Moments when good words fail real people
Organisations often speak in careful, well-intended sentences.
They talk about pathways, outcomes, engagement, capacity building. The words are polished. Approved. Reassuring. They signal competence and care. On paper, they make sense.
And then they meet real life.
They meet people who don’t move in straight lines. Who arrive late, leave early, change their minds, go quiet, or come back carrying more than they can explain. People whose lives don’t fit neatly into reporting cycles or predefined goals.
This is where good words begin to falter.
Not because they’re malicious — but because they’re distant. Organisational language often smooths over the roughness of lived reality. It translates human experience into something manageable, measurable, and easier to hold at arm’s length.

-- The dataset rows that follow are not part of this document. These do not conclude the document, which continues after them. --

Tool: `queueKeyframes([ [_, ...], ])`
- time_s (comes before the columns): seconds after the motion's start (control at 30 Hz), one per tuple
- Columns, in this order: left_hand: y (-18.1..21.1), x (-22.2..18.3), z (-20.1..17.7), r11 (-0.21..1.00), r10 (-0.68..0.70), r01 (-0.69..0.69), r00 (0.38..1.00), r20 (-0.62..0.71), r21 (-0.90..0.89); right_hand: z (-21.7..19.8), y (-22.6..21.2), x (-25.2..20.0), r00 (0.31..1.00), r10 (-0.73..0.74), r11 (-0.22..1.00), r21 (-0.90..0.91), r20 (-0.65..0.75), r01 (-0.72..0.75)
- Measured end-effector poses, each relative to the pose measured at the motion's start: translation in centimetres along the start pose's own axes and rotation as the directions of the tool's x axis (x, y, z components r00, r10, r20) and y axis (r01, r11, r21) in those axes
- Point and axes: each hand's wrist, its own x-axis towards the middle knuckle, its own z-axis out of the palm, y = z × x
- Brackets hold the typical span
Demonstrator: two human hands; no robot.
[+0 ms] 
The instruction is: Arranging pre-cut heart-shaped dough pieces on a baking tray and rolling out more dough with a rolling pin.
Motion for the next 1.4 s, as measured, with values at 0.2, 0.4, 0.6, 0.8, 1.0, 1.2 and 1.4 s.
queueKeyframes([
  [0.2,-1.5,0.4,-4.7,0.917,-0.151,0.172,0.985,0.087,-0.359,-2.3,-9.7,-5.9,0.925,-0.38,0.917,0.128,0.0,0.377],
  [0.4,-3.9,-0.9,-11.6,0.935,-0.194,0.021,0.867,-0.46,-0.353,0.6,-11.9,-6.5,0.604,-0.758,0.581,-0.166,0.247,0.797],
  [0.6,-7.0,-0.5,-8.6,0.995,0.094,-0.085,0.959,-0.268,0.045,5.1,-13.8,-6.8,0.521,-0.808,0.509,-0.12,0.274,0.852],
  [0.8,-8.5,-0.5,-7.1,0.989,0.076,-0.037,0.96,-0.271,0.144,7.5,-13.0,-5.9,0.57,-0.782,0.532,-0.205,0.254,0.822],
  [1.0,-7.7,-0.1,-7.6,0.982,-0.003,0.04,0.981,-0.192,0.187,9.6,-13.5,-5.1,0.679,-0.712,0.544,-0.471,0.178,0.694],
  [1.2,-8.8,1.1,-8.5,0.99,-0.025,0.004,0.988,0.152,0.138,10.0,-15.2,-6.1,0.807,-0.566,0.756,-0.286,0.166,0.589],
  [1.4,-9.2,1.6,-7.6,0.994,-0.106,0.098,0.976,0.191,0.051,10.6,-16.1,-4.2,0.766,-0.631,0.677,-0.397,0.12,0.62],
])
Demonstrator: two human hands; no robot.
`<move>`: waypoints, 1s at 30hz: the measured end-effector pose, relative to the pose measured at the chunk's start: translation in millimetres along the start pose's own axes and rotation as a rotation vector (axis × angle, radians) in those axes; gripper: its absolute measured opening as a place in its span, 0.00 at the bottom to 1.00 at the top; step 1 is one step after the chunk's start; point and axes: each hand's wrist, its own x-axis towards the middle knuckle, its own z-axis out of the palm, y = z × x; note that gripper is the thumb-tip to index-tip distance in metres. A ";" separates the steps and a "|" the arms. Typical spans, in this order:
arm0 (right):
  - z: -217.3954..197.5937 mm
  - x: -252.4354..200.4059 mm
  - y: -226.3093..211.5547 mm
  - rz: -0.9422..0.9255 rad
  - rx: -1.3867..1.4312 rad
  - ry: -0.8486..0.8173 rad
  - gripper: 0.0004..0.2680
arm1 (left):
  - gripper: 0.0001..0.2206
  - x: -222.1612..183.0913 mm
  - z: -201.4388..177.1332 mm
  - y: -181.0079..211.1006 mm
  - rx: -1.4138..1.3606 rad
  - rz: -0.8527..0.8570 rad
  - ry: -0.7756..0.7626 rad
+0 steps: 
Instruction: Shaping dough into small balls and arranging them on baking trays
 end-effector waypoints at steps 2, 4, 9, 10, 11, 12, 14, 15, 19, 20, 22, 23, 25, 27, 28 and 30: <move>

But real people feel the gap.
They notice when their story is summarised too quickly. When their hesitation is called non-compliance. When their need for safety is reframed as resistance to change. The language may be correct, but it doesn’t always feel accurate.
In these moments, trust is fragile.
What’s missing isn’t policy or intent. It’s attunement. The ability to hear what doesn’t fit the template. To let words remain clumsy, unfinished, or personal rather than forcing them into organisational fluency.
Sometimes the most ethical response isn’t better language —
it’s less of it.
More listening. More patience. More willingness to sit with what doesn’t translate easily.
Because when language stops protecting systems and starts serving people, it usually sounds simpler, slower, and far more human.